In 2002 she appeared opposite Romain Duris in the ensemble comedy L’Auberge espagnole/The Spanish Apartment (Cédric Klapisch, 2002) about foreign exchange students. There were two sequels, Les Poupées russes/Russian Dolls (Cédric Klapisch, 2005) and Casse-tête chinois/Chinese Puzzle (Cédric Klapisch, 2013), which followed the characters as they aged.

Audrey Tautou in Amélie (2001)
Chinese postcard. Photo: Momentum Pictures. Audrey Tautou in Le Fabuleux Destin d'Amélie Poulain (Jean-Pierre Jeunet, 2001).

Audrey Tautou in Amélie (2001)
Australian postcard by AvantCard, no. 6148, Postcard 2 in a series of 6. Photo: Dendy. Audrey Tatou in Le fabuleux destin d'Amélie Poulain/Amelie (Jean-Pierre Jeunet, 2001). Caption: Amelie lives in Paris and in a world of her own. She cultivates a taste for small pleasures. Like skimming stones on St. Martin's Canal. And cracking crème brulée with a teaspoon.

Audrey Tautou in Amélie (2001)
Australian postcard by AvantCard, no. 6149, Postcard 3 in a series of 6. Photo: Dendy. Audrey Tatou in Le fabuleux destin d'Amélie Poulain/Amelie (Jean-Pierre Jeunet, 2001). Caption: Amelie lives in Paris and in a world of her own. Some Fridays, Amelie goes to the movies. She likes looking back at people's faces in the dark. Amelie notices the shy people always laugh the loudest.

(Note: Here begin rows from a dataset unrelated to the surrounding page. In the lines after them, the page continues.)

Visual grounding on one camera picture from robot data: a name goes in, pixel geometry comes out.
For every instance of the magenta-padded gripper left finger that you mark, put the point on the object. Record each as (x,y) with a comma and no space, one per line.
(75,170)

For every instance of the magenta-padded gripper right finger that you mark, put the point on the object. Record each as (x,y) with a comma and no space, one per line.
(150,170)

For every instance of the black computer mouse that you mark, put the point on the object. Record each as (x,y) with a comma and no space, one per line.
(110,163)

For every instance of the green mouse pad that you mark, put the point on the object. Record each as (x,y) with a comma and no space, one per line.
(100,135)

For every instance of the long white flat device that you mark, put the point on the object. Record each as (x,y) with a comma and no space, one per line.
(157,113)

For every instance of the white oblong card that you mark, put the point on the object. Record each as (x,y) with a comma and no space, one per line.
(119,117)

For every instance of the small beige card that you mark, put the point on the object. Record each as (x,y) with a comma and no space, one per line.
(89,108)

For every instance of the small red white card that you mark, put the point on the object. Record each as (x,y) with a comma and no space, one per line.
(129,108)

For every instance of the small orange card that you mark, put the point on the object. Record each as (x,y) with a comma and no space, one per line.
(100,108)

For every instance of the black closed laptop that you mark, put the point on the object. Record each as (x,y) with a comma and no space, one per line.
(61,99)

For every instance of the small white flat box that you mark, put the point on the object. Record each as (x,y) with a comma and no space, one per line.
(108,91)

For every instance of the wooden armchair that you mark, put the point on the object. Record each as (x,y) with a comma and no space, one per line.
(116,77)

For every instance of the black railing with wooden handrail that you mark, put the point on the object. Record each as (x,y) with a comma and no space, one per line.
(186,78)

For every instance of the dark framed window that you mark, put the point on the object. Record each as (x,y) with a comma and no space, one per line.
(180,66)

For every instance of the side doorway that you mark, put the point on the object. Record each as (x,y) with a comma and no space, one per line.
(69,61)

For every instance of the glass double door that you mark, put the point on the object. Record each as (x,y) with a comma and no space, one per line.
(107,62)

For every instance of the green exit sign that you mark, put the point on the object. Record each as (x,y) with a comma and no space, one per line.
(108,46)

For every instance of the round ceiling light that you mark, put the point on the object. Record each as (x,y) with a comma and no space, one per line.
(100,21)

Audrey Tautou in Amélie (2001)
Australian postcard by AvantCard, no. 6150, Postcard 4 in a series of 6. Photo: Dendy. Audrey Tatou in Le fabuleux destin d'Amélie Poulain/Amelie (Jean-Pierre Jeunet, 2001). Caption: Amelie lives in Paris and in a world of her own. She tries hard to fix other people's messy lives. But what about her own life? Who'll fix that?

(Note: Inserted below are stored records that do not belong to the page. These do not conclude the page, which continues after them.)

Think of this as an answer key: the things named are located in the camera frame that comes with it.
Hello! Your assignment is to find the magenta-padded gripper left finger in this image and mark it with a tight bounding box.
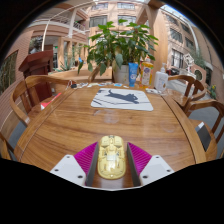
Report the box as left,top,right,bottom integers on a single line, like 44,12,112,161
49,141,100,187

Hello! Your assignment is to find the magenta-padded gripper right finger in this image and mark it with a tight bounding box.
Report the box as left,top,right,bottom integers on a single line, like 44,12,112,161
126,141,175,187

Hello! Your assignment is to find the yellow computer mouse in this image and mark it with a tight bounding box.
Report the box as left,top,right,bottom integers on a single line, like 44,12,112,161
96,134,127,180

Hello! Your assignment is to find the white mouse pad, dark print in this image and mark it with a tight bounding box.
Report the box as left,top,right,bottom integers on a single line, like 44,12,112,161
90,87,154,112

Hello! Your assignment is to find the black notebook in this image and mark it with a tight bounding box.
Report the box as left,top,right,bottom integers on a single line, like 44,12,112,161
196,121,213,151

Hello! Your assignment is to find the wooden round-back chair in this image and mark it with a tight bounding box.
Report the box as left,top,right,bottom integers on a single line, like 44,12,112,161
167,74,208,108
9,74,73,128
88,64,114,84
183,99,224,162
0,131,16,161

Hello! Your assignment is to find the small white wrapper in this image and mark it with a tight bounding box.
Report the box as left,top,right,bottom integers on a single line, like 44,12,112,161
145,87,161,94

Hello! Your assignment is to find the white pump bottle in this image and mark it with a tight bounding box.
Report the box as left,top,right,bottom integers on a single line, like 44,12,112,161
153,63,169,93

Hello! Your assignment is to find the yellow bottle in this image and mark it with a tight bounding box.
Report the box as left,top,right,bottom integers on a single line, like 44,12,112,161
139,58,155,89

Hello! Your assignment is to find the blue tube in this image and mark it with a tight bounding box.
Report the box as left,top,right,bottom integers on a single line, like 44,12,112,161
128,62,139,88

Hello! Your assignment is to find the yellow flowering plant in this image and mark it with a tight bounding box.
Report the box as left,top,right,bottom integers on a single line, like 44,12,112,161
209,84,218,99

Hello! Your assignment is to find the white abstract sculpture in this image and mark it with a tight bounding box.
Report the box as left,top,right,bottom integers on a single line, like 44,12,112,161
182,53,196,78

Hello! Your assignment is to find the dark bust statue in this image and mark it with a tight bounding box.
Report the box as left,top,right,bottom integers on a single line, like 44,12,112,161
29,39,43,54

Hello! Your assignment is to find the green plant in white pot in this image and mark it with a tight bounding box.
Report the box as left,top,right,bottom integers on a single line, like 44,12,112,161
77,18,159,86

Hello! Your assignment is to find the dark red wooden pedestal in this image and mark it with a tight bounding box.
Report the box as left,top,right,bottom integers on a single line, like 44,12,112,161
18,49,54,104

Audrey Tautou, Mathieu Kassovitz, Jamel Debbouze, and Urbain Cancelier in Amélie (2001)
Australian postcard by AvantCard, no. 6152, Postcard 6 in a series of 6. Photo: Dendy. Audrey Tatou, Mathieu Kassovitz, Jamel Debbouze and Urbain Cancelier in Le fabuleux destin d'Amélie Poulain/Amelie (Jean-Pierre Jeunet, 2001). Caption: Amelie lives in Paris and in a world of her own. But maybe her thoughts are with someone else. Someone she's known since always. Could Amelie be falling in love?

Coco Chanel


Audrey Tautou mainly acts in French films, including the musical Pas sur la bouche/Not on the Lips (Alain Resnais, 2003). Tautou reteamed with Jeunet for the César award-winning drama Un Long Dimanche de fiançailles/A Very Long Engagement (Jean-Pierre Jeunet, 2004). In this ambitious international adaptation of Sébastien Japrisot's novel of the same name, she played a woman searching for her lost fiancé after World War I.

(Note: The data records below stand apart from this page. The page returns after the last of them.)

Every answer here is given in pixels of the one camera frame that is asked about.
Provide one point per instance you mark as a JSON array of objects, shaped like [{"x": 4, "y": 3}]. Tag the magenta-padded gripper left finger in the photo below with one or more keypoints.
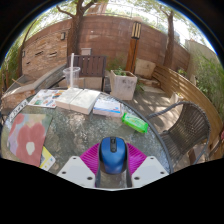
[{"x": 76, "y": 171}]

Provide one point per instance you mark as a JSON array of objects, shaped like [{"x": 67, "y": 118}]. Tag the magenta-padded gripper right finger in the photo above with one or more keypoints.
[{"x": 150, "y": 171}]

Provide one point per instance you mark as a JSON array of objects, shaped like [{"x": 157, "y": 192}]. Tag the blue computer mouse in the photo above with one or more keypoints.
[{"x": 113, "y": 155}]

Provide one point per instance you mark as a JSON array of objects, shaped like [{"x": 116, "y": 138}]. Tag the yellow printed card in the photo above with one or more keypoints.
[{"x": 47, "y": 160}]

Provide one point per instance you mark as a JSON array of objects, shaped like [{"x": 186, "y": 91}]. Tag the green wet wipes pack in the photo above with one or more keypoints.
[{"x": 134, "y": 122}]

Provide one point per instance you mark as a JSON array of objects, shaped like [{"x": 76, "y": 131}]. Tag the brown wicker armchair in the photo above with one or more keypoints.
[{"x": 186, "y": 130}]

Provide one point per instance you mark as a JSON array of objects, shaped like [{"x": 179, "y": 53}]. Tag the small white blue booklet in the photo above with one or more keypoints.
[{"x": 107, "y": 107}]

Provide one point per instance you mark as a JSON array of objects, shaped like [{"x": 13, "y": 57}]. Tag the thick white open book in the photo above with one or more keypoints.
[{"x": 78, "y": 100}]

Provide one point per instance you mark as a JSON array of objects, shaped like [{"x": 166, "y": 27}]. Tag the colourful sticker sheet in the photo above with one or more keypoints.
[{"x": 45, "y": 98}]

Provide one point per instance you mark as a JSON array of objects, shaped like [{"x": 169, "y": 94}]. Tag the low stone block bench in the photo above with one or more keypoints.
[{"x": 90, "y": 83}]

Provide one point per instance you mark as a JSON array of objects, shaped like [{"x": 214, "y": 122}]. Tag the curved wooden slatted bench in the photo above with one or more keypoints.
[{"x": 186, "y": 90}]

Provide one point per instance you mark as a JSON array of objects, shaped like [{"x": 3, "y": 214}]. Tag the white square planter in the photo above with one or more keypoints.
[{"x": 123, "y": 86}]

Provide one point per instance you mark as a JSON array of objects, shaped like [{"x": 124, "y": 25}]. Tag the clear plastic cup with straw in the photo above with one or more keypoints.
[{"x": 71, "y": 78}]

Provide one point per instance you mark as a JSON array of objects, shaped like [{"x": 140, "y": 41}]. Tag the beige stone slab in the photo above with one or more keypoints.
[{"x": 145, "y": 68}]

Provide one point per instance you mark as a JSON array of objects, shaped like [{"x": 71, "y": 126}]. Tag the dark wooden slatted chair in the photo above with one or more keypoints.
[{"x": 91, "y": 66}]

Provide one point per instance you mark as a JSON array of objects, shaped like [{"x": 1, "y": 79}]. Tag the thin curved tree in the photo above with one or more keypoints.
[{"x": 20, "y": 63}]

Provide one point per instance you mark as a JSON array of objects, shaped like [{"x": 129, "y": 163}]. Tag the slim straight tree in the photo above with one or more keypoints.
[{"x": 170, "y": 43}]

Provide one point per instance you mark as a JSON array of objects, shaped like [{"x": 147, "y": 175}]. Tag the thick forked tree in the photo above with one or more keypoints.
[{"x": 77, "y": 33}]

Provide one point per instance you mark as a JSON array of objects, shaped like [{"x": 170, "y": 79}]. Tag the tall wooden lamp post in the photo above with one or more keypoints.
[{"x": 133, "y": 53}]

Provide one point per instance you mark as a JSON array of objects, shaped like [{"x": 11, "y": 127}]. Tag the white wall box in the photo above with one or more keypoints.
[{"x": 86, "y": 51}]

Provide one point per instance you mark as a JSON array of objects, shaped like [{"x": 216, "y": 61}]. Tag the dark wall lamp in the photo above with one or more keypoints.
[
  {"x": 63, "y": 36},
  {"x": 23, "y": 53}
]

She made her English language debut in the British thriller Dirty Pretty Things (Stephen Frears, 2002) and later appeared in Nowhere to Go but Up (Amos Kollek, 2003). She also played agent Sophie Neveu alongside Tom Hanks in the American blockbuster The Da Vinci Code (Ron Howard, 2006), an adaptation of Dan Brown's novel. In both, she speaks English.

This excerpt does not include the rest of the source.